Impacto económico de la ruptura con Trump en Ontario y Canadá

La ruptura con Trump golpea directamente el corazón económico de Canadá. Más del 75% de las exportaciones canadienses fluyen hacia Estados Unidos, con 3.600 millones de dólares canadienses cruzando la frontera diariamente en bienes y servicios. Ontario, como epicentro industrial, enfrenta pérdidas inminentes en el sector automotriz, donde las cadenas de suministro están intrincadamente entrelazadas. El anuncio de TV, aunque controvertido, buscaba resaltar cómo los aranceles elevan costos para consumidores y empresas estadounidenses, un argumento que resuena con la filosofía reaganiana de libre mercado.

Doug Ford, un conservador populista que difiere ideológicamente de Carney, justificó la pausa en la campaña como un gesto para "reanudar las negociaciones comerciales". El anuncio aún se emitirá durante el fin de semana, pero su retiro a partir del lunes refleja la urgencia de calmar las aguas. Ford subrayó que el objetivo se cumplió al llegar "al público estadounidense al más alto nivel", pero analistas advierten que esta ruptura con Trump podría prolongar la incertidumbre, afectando inversiones y empleo en la provincia.

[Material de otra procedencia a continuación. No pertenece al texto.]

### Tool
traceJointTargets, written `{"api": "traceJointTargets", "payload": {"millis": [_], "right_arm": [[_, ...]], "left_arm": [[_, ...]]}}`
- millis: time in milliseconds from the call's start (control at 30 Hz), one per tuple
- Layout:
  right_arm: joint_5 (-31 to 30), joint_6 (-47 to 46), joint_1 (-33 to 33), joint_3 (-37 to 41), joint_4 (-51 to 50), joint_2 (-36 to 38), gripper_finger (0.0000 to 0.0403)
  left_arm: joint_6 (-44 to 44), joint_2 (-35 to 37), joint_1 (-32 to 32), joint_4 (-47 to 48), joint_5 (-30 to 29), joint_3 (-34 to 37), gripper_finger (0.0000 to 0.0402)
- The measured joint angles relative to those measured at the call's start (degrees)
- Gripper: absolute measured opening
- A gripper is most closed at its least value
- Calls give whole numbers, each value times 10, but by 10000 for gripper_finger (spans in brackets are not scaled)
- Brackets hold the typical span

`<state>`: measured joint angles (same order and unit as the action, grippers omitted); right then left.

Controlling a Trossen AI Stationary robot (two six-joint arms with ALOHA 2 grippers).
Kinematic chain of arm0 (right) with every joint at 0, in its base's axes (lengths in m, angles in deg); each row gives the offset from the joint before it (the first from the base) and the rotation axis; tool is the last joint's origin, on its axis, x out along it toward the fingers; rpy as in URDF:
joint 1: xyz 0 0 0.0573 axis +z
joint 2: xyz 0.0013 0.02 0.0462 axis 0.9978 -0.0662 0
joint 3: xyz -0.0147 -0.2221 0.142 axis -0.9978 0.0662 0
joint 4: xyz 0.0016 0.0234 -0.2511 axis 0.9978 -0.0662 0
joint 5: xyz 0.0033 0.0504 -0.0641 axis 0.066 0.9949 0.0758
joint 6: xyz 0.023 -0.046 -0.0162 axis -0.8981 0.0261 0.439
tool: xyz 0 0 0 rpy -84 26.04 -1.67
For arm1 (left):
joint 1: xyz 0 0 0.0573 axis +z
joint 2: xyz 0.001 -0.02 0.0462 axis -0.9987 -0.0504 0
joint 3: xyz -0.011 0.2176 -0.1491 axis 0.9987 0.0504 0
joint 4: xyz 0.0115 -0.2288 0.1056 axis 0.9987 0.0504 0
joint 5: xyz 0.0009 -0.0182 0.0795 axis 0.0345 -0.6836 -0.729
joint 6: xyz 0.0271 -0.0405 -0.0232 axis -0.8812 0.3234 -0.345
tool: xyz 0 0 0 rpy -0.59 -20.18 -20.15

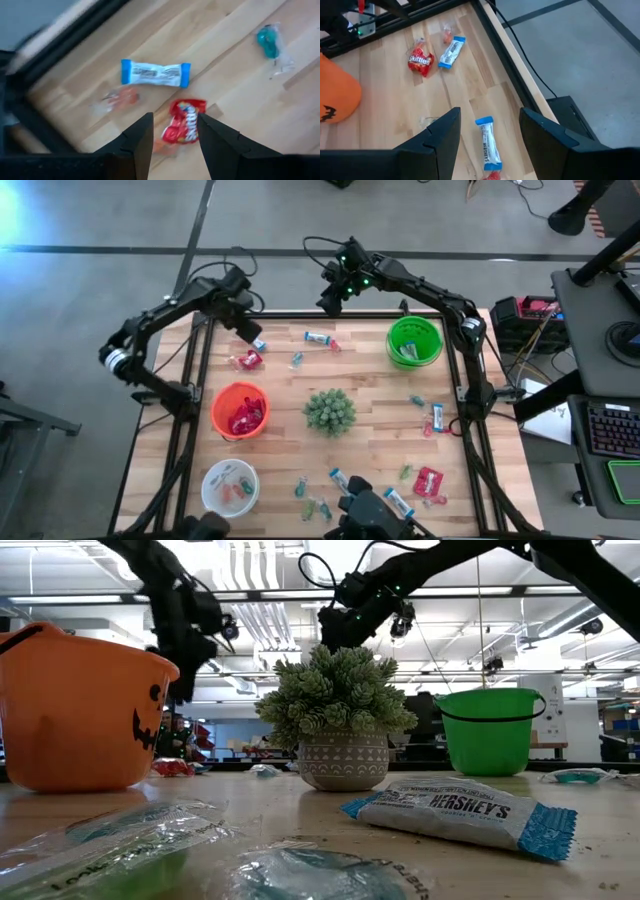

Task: Sort candy
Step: Put the red candy into the orange bucket

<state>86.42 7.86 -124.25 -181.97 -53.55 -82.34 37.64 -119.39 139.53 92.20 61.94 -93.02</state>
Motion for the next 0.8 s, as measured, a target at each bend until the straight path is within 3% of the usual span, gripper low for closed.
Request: {"api": "traceJointTargets", "payload": {"millis": [233, 467, 667, 800], "right_arm": [[0, 0, 0, 0, -7, 0, 194], [0, -6, 0, 1, -10, 0, 194], [0, -27, 0, 1, -30, 0, 194], [0, -26, 0, 1, -46, 0, 194]], "left_arm": [[-15, -60, 0, -26, 19, 0, 135], [-140, -84, -1, -7, 38, -21, 135], [-24, -116, -1, 31, 49, -63, 135], [-37, -120, -3, 69, 49, -56, 135]]}}
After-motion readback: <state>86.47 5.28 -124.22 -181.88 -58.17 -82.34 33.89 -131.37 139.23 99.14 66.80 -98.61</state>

Consecuencias a largo plazo de la ruptura con Trump

Más allá de la pausa temporal, la ruptura con Trump plantea preguntas sobre el futuro del T-MEC. Negociado por Trump en su primer mandato, el tratado ahora enfrenta una revisión que podría desmantelar protecciones clave para el comercio norteamericano. Canadá busca concesiones en aranceles sectoriales, mientras EE.UU. presiona por mayor reciprocidad. La influencia del anuncio de TV en la opinión pública estadounidense, especialmente en estados con fuertes lazos comerciales como Michigan y Nueva York, podría complicar las audiencias en la Corte Suprema, donde se debate la autoridad presidencial para imponer aranceles generalizados.

En el ámbito político, esta crisis resalta las divisiones internas en Canadá. Ford, con su enfoque confrontacional, contrasta con la diplomacia de Carney, lo que podría erosionar la unidad nacional frente a Washington. Trump, por su parte, usa la ruptura con Trump para reforzar su imagen proteccionista ante las bases republicanas, citando a Reagan como un escudo simbólico. Sin embargo, historiadores recuerdan que el propio Reagan criticaba duramente los aranceles, un matiz que el anuncio explotó con precisión quirúrgica.

La economía global observa con preocupación cómo esta disputa bilateral podría reverberar en cadenas de suministro internacionales. México, como socio en el T-MEC, ya negocia por separado con EE.UU., lo que fragmenta el bloque comercial. Para Ontario, la ruptura con Trump acelera la necesidad de diversificación, con Carney impulsando acuerdos en Asia. Empresas canadienses, desde mineras hasta tecnológicas, evalúan riesgos, mientras los trabajadores en la frontera enfrentan la inestabilidad diaria.

En retrospectiva, el anuncio de TV fue un riesgo calculado que salió mal, pero que expuso verdades incómodas sobre el desequilibrio comercial. Fuentes cercanas a la oficina de Ford mencionan que la decisión de retiro surgió tras consultas con asesores económicos en Ottawa, quienes analizaron el impacto potencial en las exportaciones provinciales. De manera similar, reportes de la Casa Blanca filtrados a la prensa indican que la frustración de Trump se acumulaba desde semanas atrás, con el comercial actuando como detonante.

Analistas independientes, consultados por medios internacionales, coinciden en que esta pausa podría abrir una ventana para la mediación, aunque la retórica incendiaria de Trump sugiere lo contrario. Documentos de la Fundación Reagan, compartidos en redes, detallan las discrepancias en el edición del discurso de 1987, subrayando la delicadeza de usar legados históricos en debates actuales. En última instancia, la ruptura con Trump obliga a Canadá a repensar su dependencia económica, un proceso que podría fortalecer su posición a largo plazo.